▶ **Extracted entries**:
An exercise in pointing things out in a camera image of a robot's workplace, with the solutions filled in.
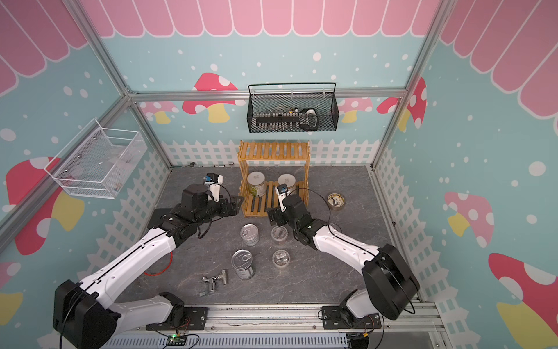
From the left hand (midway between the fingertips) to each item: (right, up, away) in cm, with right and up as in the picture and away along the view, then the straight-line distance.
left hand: (233, 200), depth 80 cm
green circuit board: (-18, -47, -7) cm, 51 cm away
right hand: (+17, -2, +5) cm, 17 cm away
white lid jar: (+21, +8, +20) cm, 30 cm away
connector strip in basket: (+15, +32, +10) cm, 37 cm away
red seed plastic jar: (+17, -15, +9) cm, 24 cm away
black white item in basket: (+29, +33, +10) cm, 45 cm away
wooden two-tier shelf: (+16, +20, +9) cm, 27 cm away
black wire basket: (+24, +37, +13) cm, 46 cm away
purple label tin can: (+5, -14, +9) cm, 18 cm away
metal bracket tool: (-5, -29, +3) cm, 29 cm away
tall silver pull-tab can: (+4, -21, -4) cm, 22 cm away
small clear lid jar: (+18, -22, +3) cm, 29 cm away
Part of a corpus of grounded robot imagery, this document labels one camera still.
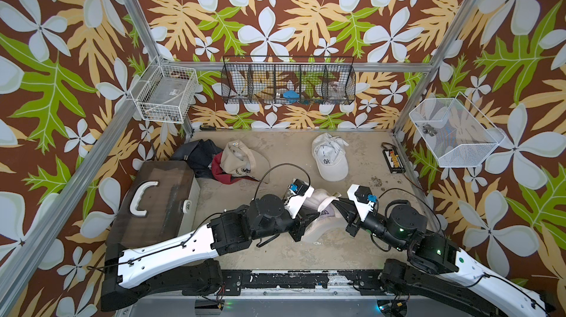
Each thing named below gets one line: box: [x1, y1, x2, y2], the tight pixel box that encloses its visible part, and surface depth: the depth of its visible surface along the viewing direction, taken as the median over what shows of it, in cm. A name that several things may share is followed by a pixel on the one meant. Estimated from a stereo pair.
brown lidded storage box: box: [103, 159, 202, 285], surface depth 75 cm
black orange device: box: [381, 148, 407, 174], surface depth 107 cm
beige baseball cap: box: [219, 139, 271, 184], surface depth 101 cm
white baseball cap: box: [311, 132, 349, 183], surface depth 110 cm
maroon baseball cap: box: [211, 151, 259, 185], surface depth 93 cm
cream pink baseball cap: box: [300, 188, 348, 244], surface depth 66 cm
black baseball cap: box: [170, 138, 223, 180], surface depth 102 cm
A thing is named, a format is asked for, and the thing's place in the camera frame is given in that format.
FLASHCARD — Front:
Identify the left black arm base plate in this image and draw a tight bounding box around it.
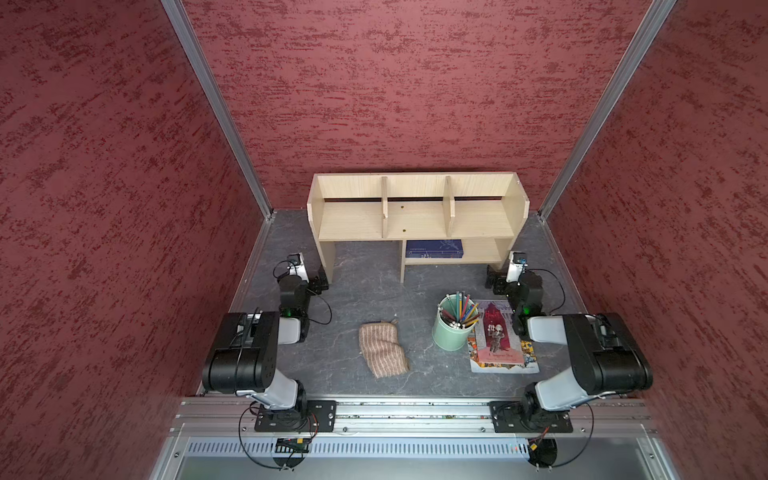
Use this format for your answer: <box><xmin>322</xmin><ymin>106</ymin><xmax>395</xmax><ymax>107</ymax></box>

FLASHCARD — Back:
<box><xmin>254</xmin><ymin>400</ymin><xmax>338</xmax><ymax>434</ymax></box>

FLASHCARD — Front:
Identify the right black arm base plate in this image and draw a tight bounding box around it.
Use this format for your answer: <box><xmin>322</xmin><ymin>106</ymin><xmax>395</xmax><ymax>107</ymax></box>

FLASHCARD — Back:
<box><xmin>488</xmin><ymin>401</ymin><xmax>573</xmax><ymax>434</ymax></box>

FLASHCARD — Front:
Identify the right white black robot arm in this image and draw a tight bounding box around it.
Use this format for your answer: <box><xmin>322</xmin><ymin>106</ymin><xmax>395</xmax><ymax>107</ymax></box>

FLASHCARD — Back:
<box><xmin>485</xmin><ymin>266</ymin><xmax>653</xmax><ymax>431</ymax></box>

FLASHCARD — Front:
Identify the left corner aluminium post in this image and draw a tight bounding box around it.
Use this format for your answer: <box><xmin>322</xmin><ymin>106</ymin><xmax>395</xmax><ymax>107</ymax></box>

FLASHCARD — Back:
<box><xmin>161</xmin><ymin>0</ymin><xmax>274</xmax><ymax>222</ymax></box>

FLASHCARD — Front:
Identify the colourful picture book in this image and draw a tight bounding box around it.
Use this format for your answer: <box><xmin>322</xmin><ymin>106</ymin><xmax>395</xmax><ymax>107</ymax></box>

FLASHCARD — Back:
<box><xmin>467</xmin><ymin>300</ymin><xmax>540</xmax><ymax>375</ymax></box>

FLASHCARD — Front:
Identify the corner aluminium post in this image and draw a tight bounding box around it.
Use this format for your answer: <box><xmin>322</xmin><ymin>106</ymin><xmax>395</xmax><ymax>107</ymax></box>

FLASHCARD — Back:
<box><xmin>538</xmin><ymin>0</ymin><xmax>676</xmax><ymax>224</ymax></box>
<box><xmin>161</xmin><ymin>0</ymin><xmax>274</xmax><ymax>222</ymax></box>

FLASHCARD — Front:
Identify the mint green pencil cup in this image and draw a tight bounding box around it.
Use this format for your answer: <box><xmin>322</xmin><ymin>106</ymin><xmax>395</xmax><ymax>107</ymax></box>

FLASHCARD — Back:
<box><xmin>432</xmin><ymin>313</ymin><xmax>476</xmax><ymax>352</ymax></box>

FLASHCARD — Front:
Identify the pink striped knitted cloth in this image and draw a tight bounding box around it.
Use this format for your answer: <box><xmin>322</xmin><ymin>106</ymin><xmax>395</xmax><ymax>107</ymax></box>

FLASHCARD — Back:
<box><xmin>359</xmin><ymin>322</ymin><xmax>409</xmax><ymax>379</ymax></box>

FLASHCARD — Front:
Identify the light wooden bookshelf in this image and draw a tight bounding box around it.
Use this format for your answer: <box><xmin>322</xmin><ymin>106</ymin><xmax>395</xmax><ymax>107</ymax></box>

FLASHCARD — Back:
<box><xmin>307</xmin><ymin>172</ymin><xmax>530</xmax><ymax>277</ymax></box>

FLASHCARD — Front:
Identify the right corner aluminium post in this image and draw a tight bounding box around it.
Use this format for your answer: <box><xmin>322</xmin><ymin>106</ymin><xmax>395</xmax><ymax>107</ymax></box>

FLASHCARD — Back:
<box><xmin>538</xmin><ymin>0</ymin><xmax>676</xmax><ymax>224</ymax></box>

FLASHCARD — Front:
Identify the dark blue book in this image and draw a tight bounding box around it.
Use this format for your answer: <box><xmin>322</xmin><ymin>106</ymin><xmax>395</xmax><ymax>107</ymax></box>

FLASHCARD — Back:
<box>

▶ **Task directions**: A bare number is expected: how many lines above contain the word "that"?

▶ **Solution to the exercise**: 2